Our Caribbean, our hemisphere, and our world have lost a statesman and intellect of the highest quality. We shall miss him.  I shall miss my dear friend, Owen, a progressive soul who applied his heart to wisdom.  I am personally enveloped in profound sadness, grief, and pain at his death, yet full of fond and uplifting memories of him.  It is only one month ago, to the day, that we were together in a Zoom meeting on LIAT; he was there as Chairman of LIAT’s Board of Directors, an assignment which he had assumed with much energy, realism, and hopefulness.

Owen Arthur, as head of the Barbados Labour Party (BLP), led Barbados as Prime Minister for an unprecedented three consecutive terms from 1994 to 2008; he was the long-standing member of Parliament for his beloved constituency of St. Peter for 29 years, from 1984 to 2013.

Owen Arthur was the chief architect, advocate, and intellectual guide of the CARICOM Single Market and Economy (CSME). He was deeply committed to making our union in the Caribbean more perfect, the best practicable institutional political and economic expression of our Caribbean civilisation.  We owe him an immense debt of gratitude.

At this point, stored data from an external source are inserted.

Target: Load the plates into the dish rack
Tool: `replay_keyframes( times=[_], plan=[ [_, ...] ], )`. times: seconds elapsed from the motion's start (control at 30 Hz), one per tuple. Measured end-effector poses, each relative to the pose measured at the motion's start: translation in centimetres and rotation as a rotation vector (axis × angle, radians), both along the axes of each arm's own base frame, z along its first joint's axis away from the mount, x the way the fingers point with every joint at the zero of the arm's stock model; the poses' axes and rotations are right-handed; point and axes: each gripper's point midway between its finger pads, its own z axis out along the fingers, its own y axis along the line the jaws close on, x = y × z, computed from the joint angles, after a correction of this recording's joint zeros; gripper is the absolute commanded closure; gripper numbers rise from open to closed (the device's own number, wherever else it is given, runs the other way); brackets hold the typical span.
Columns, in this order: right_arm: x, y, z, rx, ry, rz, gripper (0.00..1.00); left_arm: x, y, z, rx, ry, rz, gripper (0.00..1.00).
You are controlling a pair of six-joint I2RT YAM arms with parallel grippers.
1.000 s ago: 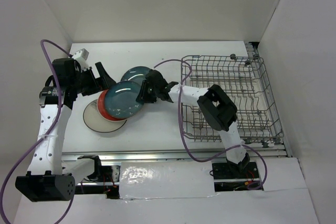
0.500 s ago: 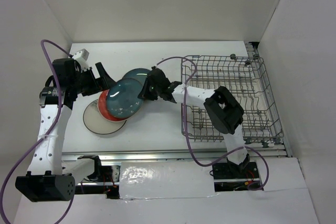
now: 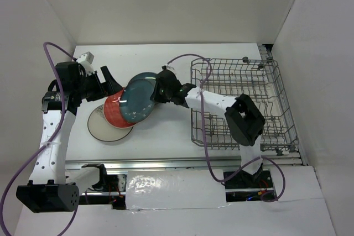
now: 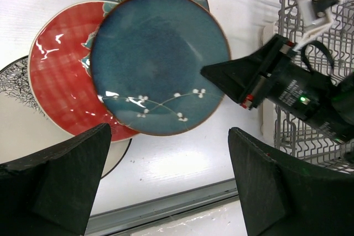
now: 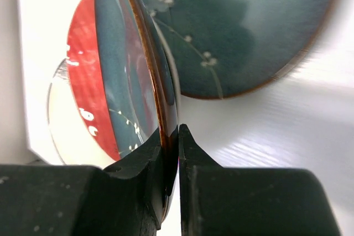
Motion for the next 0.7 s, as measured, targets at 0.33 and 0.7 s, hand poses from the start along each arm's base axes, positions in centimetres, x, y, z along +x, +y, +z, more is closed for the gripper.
replay_keyframes(
  times=[0.33, 0.7],
  plan=[
    [-0.4, -6.3, 9.1, -0.236, -0.174, -0.054, 1.0, -0.2, -0.1, 0.3, -0.007, -0.008, -0.001, 0.01],
    [-4.0, -23.2, 28.3, -0.197, -0.543, -0.429, 1.0, -0.4, -0.5, 0.8, -0.02, -0.021, -0.017, 0.01]
  ],
)
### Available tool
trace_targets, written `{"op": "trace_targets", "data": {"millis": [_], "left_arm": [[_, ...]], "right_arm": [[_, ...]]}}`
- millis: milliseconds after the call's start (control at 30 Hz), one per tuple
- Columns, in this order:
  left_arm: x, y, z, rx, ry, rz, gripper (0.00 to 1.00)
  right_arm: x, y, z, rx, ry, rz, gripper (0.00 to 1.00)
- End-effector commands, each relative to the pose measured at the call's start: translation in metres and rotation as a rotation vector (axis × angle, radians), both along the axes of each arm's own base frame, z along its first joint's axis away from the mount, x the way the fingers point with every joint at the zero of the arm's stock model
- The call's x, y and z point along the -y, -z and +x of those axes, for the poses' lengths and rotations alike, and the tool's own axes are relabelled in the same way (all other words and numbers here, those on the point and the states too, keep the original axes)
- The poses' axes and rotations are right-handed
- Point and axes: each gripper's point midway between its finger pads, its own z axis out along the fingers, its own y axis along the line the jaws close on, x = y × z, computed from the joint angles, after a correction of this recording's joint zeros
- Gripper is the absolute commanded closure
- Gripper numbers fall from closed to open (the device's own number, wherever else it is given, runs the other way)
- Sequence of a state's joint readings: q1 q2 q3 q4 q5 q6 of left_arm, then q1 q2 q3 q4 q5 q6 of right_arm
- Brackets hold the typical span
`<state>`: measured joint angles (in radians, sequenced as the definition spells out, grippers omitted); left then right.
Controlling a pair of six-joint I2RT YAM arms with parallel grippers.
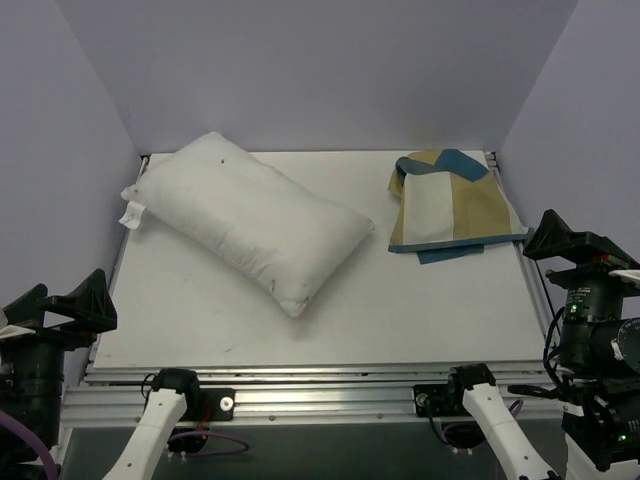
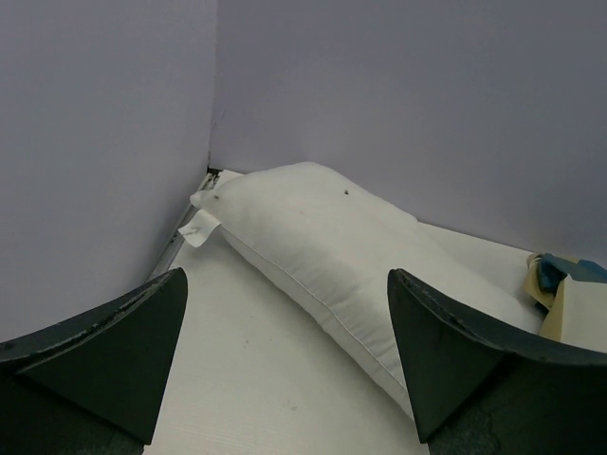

Fittingly, after he demitted active politics, the University of the West Indies, of which he was an outstanding graduate, conferred upon him the title and role of Professor of Practice: Economics of Development, as a scholar in residence at its Cave Hill campus.  Owen Arthur was a top-notch student and contributor to the history of ideas and economic thought in our Caribbean. He was possessed of a towering intellect and a masterful use of language which he deployed in his economic and political praxis.

Owen Arthur was a true Caribbean man with a deeply-rooted Barbadianness, steeped in our culture and way of life, devoted always to the further ennoblement of our Caribbean civilisation, while at the same time learning from the universalism and well-springs of world civilisations.  He loved our Caribbean and its manifestations in cricket, dominoes, food, music, literature, poetry, and joyous living. He loved our people and strove to make their lives better.  He came from humble beginnings and retained the humility and unfussiness of the folk from which he sprung.  He was a devoted family man.

Prior to his brief hospitalisation, he was deeply agitated about the imminent threat to democracy in Guyana; and he reserved some of his finest and most biting barbs against those in that CARICOM member-state who, without right reason or principle, verbally abused Mia Mottley and me because of our stance in defence of free and fair elections.

Owen has gone to meet his glorious ancestors. He was among the best of our generation. I feel certain that our mutual friend, Patrick Manning, former Prime Minister of Trinidad and Tobago will great him in Beulah land. May he rest in peace.

On behalf of the government and people of St. Vincent and the Grenadines, on behalf of the Caribbean Community, on behalf of my family and myself, I extend sincerest condolences to his widow Julie, his daughters Sabrina and Leah, his family, friends, and the people of Barbados and the Caribbean.